**What you are asked to do:** What lines in the material hold the string "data"? Copy out each of them.

**Records for the task:**
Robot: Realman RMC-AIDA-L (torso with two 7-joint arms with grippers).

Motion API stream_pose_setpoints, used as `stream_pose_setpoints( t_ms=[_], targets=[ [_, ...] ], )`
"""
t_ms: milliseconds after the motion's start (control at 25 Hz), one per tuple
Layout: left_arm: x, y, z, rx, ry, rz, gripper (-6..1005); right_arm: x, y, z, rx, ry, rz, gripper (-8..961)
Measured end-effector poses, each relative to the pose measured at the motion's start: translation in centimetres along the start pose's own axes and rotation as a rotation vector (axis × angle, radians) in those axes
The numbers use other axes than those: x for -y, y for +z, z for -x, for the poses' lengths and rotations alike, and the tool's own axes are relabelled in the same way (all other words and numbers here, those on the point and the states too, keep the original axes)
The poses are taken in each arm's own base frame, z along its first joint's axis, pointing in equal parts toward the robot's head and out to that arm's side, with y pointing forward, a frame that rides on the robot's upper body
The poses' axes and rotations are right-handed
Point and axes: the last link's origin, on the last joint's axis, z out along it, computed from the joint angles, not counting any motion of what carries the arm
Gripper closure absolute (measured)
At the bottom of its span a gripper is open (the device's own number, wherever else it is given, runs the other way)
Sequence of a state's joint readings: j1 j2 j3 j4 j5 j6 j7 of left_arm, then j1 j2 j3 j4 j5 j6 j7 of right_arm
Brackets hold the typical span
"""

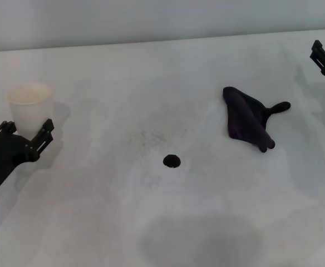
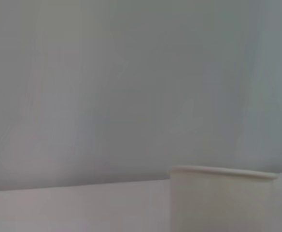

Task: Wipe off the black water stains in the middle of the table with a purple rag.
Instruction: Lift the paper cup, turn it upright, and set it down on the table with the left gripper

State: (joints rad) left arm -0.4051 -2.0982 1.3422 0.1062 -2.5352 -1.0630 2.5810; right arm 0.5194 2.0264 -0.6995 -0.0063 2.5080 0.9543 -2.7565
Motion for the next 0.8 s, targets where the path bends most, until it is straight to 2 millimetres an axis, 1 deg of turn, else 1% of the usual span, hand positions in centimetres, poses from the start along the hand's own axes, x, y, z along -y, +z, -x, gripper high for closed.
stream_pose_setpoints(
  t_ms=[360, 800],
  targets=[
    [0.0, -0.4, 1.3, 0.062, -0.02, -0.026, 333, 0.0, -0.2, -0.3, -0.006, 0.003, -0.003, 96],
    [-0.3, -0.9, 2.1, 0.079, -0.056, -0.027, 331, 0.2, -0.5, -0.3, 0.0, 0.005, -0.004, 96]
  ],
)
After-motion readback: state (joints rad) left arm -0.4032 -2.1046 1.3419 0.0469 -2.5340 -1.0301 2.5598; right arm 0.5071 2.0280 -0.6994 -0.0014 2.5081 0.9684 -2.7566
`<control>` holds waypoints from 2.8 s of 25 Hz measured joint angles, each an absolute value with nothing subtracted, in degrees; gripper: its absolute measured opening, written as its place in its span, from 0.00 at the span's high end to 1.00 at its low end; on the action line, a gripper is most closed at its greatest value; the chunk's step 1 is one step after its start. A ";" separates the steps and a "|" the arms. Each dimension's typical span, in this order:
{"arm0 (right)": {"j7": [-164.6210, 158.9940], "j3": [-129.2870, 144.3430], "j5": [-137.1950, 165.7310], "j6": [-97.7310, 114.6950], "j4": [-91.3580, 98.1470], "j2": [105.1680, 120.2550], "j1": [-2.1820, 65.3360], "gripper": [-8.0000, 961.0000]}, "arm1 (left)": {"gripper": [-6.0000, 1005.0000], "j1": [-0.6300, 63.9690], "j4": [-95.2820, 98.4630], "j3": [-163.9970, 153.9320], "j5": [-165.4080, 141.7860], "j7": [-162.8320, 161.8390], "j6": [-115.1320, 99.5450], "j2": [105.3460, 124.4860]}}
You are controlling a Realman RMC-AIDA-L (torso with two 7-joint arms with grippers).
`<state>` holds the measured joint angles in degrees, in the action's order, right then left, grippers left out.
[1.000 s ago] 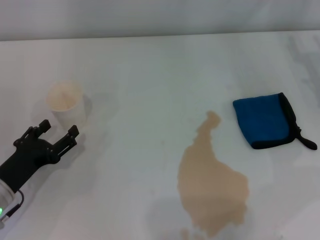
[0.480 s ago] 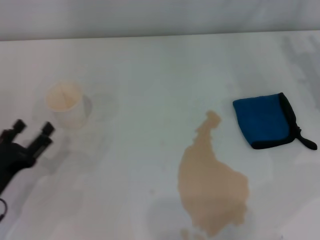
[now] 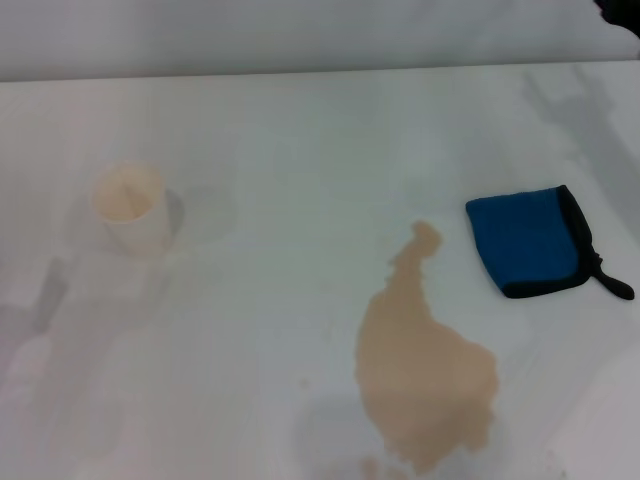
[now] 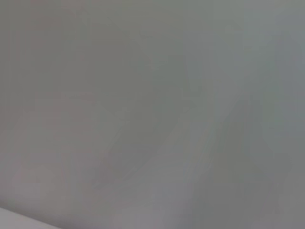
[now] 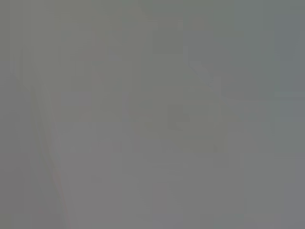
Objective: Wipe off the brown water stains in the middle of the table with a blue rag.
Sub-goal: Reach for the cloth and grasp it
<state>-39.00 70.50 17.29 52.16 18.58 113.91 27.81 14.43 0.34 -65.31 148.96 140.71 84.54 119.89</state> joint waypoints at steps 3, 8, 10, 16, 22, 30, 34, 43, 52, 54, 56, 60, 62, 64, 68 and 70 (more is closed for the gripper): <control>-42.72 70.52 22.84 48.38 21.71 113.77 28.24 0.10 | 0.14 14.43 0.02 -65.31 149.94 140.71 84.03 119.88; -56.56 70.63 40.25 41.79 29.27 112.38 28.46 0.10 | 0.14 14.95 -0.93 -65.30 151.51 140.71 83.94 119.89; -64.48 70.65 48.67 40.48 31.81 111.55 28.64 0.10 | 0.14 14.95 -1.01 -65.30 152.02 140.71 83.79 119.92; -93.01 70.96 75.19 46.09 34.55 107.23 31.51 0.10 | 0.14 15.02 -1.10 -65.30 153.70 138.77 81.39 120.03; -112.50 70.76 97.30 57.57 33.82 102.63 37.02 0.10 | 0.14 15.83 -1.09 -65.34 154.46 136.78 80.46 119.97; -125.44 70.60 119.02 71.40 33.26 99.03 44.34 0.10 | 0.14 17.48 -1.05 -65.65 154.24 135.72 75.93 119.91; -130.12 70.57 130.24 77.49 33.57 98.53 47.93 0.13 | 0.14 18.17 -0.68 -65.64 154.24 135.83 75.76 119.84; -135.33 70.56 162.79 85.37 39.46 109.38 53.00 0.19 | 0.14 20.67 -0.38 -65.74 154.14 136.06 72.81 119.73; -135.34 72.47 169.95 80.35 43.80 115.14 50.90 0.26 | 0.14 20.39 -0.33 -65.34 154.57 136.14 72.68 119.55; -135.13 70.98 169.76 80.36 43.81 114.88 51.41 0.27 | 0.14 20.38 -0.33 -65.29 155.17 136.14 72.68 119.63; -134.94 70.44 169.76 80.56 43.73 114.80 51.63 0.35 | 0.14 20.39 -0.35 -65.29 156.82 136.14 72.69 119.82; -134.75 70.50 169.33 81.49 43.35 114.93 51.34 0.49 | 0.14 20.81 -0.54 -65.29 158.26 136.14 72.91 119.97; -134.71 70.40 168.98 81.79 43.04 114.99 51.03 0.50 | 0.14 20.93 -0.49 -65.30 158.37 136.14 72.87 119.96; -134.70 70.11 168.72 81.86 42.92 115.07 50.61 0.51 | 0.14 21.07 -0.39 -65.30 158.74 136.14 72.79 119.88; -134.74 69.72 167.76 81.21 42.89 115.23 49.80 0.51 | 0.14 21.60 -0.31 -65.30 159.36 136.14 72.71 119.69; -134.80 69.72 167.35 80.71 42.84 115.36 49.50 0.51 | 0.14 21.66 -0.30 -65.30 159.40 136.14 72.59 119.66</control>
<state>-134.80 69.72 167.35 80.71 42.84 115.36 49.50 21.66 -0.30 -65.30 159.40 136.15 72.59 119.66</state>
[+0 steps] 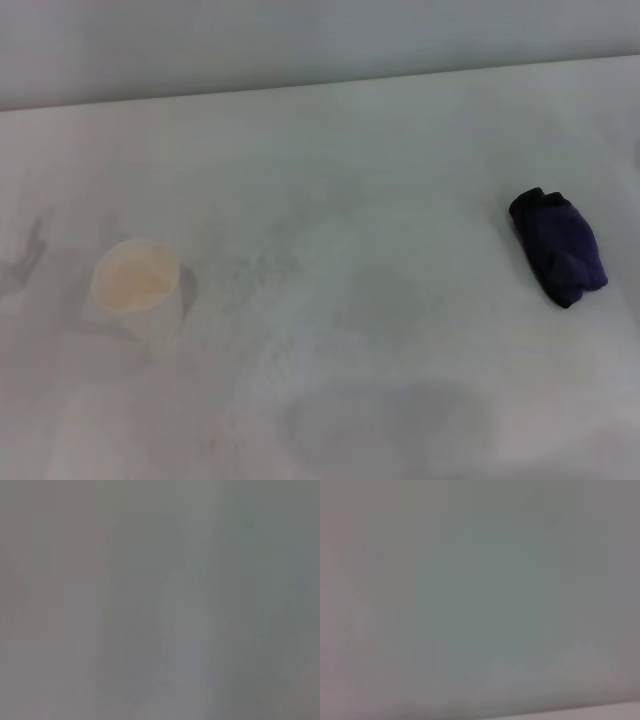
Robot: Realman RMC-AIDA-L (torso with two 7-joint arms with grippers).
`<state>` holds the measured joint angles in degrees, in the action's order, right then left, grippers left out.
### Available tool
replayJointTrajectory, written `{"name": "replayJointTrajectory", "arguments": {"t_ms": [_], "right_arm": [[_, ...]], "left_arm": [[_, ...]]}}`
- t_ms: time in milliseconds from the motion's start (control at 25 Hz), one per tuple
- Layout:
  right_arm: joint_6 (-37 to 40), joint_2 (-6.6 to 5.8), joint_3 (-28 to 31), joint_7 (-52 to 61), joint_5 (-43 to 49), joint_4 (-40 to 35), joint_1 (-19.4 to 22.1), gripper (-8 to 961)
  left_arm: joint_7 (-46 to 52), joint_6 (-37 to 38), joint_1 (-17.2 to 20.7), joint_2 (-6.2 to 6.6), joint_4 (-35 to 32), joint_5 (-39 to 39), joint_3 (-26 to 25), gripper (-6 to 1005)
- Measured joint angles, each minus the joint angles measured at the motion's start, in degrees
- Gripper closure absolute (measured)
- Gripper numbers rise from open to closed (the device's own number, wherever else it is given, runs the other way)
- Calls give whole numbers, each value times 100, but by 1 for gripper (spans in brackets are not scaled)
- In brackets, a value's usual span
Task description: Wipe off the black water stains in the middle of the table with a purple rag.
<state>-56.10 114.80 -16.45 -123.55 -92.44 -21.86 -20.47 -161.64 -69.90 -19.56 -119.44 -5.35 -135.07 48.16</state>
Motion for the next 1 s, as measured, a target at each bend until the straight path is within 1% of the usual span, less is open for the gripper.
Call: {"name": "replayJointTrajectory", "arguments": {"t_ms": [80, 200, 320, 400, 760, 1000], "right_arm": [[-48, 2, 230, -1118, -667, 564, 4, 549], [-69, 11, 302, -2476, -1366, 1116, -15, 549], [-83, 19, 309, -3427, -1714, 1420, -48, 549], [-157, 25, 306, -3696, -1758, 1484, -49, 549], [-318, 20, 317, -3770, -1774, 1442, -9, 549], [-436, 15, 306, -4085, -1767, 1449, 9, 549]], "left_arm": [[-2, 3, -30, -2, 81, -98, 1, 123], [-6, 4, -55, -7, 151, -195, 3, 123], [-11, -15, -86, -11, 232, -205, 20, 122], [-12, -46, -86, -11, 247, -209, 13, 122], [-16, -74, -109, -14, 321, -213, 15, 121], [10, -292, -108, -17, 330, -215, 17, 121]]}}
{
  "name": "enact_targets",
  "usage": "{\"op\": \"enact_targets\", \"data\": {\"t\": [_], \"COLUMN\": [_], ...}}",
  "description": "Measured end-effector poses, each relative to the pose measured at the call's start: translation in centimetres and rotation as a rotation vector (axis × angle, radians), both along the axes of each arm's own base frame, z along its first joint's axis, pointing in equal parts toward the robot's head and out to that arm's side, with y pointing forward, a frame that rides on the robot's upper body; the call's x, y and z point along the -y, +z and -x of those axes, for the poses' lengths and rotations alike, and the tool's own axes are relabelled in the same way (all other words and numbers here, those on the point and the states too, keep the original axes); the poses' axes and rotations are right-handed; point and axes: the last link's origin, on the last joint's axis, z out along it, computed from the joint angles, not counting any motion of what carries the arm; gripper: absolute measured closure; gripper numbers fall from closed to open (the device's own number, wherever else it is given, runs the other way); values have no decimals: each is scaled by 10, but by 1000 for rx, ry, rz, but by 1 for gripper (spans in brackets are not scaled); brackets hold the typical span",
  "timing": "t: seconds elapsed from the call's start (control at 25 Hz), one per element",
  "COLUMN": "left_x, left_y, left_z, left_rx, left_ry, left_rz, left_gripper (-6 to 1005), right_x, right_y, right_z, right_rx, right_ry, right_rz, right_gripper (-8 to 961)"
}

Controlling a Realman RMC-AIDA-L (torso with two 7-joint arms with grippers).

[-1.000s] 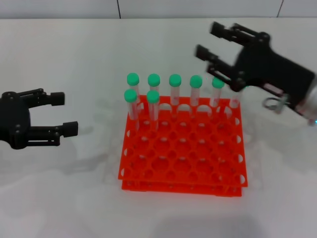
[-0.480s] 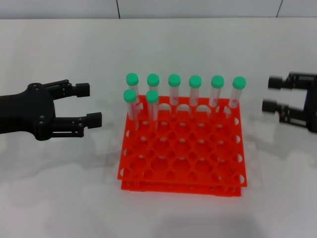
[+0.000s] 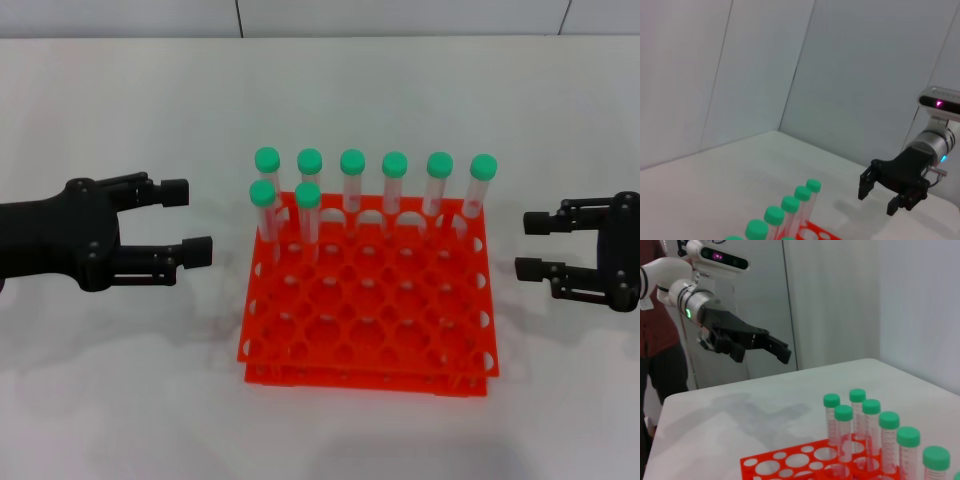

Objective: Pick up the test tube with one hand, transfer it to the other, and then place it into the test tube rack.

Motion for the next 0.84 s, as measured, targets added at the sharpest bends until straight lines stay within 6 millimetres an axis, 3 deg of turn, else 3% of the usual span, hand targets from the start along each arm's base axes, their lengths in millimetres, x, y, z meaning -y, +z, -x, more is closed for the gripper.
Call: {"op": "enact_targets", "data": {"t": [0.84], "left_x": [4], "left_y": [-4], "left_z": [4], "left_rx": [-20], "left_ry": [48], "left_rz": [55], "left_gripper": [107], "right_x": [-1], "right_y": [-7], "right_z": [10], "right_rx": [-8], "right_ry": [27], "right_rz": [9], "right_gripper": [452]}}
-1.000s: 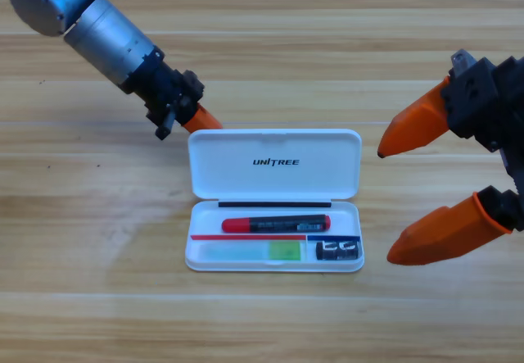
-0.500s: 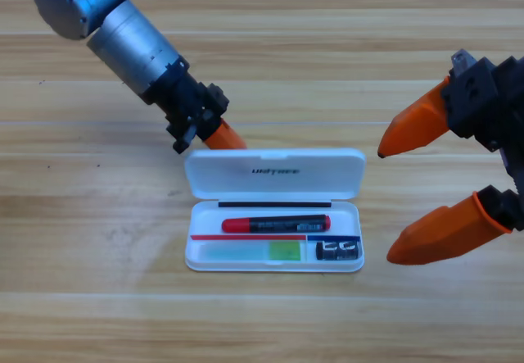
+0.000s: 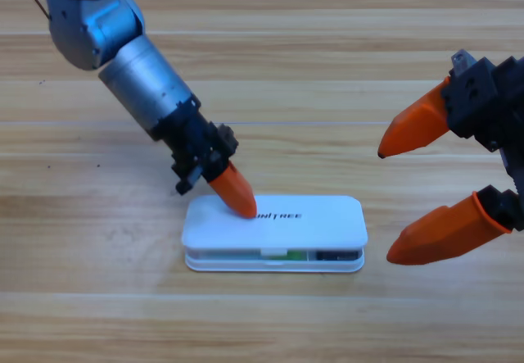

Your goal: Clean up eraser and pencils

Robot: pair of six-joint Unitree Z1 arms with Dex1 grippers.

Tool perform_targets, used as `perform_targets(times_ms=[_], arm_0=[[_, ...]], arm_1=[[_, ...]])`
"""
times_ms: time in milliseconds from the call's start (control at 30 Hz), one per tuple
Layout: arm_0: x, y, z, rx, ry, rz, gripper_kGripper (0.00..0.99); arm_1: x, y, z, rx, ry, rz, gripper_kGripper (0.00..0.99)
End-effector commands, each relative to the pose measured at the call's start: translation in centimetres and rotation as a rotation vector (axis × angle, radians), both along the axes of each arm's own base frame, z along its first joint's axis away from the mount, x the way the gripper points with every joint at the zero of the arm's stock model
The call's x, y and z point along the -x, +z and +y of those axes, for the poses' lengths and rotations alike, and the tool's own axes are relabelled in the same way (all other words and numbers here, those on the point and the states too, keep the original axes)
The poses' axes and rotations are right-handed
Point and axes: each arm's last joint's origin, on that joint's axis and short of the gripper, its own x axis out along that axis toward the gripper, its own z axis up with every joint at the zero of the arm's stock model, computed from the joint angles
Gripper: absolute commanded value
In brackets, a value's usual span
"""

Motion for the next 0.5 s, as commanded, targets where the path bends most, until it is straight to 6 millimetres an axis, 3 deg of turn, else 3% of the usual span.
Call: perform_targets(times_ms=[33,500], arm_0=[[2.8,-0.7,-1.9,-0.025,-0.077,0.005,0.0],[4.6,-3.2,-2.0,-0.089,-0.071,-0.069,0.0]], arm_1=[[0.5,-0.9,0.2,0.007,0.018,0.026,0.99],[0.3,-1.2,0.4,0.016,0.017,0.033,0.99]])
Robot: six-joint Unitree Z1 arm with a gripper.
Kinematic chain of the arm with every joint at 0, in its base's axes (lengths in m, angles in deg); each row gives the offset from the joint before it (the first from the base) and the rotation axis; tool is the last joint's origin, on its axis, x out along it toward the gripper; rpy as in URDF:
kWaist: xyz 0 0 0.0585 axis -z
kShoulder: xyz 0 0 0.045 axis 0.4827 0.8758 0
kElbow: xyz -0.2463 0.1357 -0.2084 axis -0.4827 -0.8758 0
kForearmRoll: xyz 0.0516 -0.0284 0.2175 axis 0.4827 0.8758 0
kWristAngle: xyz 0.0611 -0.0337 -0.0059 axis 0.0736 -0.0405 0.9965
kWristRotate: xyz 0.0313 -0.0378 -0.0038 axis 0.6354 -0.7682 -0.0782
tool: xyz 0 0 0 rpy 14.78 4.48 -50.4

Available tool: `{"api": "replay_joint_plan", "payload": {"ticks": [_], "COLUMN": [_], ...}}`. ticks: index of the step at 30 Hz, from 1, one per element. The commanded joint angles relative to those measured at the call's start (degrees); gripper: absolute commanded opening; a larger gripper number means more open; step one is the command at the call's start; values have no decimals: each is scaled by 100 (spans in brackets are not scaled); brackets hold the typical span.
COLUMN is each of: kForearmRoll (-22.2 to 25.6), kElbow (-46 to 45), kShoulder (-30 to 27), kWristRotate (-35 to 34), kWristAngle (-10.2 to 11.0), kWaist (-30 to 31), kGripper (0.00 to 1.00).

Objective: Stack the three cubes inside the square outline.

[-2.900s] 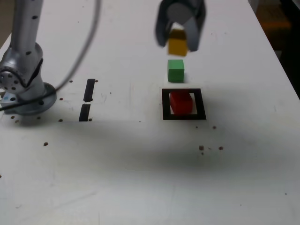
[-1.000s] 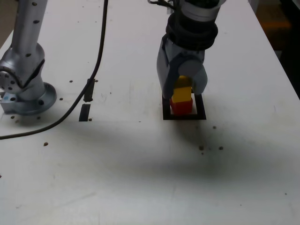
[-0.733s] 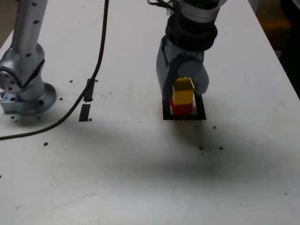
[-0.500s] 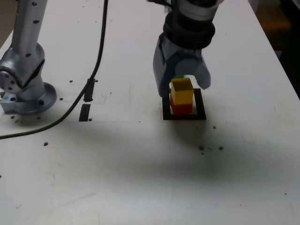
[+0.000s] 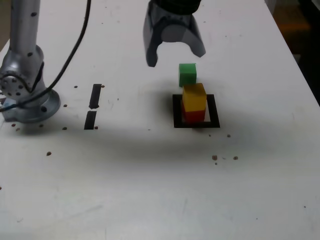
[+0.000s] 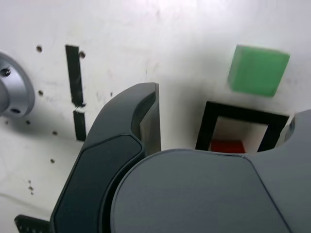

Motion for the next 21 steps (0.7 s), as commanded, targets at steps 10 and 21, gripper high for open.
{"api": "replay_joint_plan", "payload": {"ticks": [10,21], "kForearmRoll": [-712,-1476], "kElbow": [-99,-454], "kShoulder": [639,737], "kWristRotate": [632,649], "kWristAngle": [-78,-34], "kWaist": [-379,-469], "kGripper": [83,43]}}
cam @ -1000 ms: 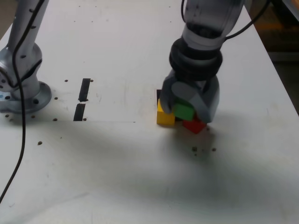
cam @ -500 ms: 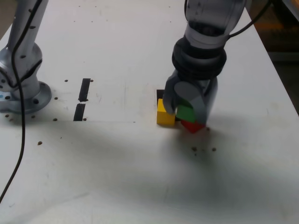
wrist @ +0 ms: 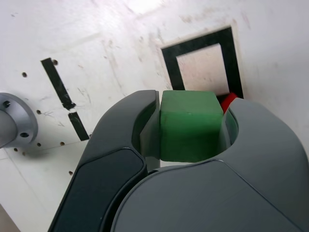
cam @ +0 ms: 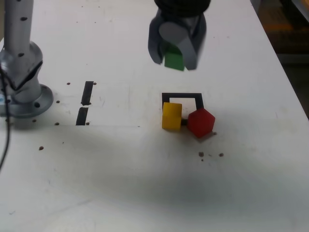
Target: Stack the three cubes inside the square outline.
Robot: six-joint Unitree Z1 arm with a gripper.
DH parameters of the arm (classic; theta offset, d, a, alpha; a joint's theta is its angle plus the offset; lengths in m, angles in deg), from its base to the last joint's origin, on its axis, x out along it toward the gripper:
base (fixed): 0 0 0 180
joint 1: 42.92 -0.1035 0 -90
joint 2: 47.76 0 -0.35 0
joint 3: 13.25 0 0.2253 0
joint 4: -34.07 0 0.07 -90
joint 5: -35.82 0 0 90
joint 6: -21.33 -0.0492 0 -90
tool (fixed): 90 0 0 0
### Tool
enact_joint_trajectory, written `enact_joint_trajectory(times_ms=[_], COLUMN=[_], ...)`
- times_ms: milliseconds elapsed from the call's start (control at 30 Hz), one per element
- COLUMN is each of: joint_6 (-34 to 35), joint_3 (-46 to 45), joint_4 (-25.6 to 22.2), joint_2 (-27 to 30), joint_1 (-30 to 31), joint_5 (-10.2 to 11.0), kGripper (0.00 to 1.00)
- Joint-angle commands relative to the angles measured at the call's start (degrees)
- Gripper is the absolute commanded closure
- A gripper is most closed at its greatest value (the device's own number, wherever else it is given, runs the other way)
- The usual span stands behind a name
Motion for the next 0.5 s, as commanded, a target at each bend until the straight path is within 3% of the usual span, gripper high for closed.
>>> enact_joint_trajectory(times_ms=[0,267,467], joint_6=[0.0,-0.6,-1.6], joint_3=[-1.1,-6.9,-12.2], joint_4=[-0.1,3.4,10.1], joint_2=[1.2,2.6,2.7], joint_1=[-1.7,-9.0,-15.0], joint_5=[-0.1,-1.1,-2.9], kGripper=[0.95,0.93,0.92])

**Task response:**
  "usage": "{\"op\": \"enact_targets\", \"data\": {\"t\": [_], \"COLUMN\": [_], ...}}",
Call: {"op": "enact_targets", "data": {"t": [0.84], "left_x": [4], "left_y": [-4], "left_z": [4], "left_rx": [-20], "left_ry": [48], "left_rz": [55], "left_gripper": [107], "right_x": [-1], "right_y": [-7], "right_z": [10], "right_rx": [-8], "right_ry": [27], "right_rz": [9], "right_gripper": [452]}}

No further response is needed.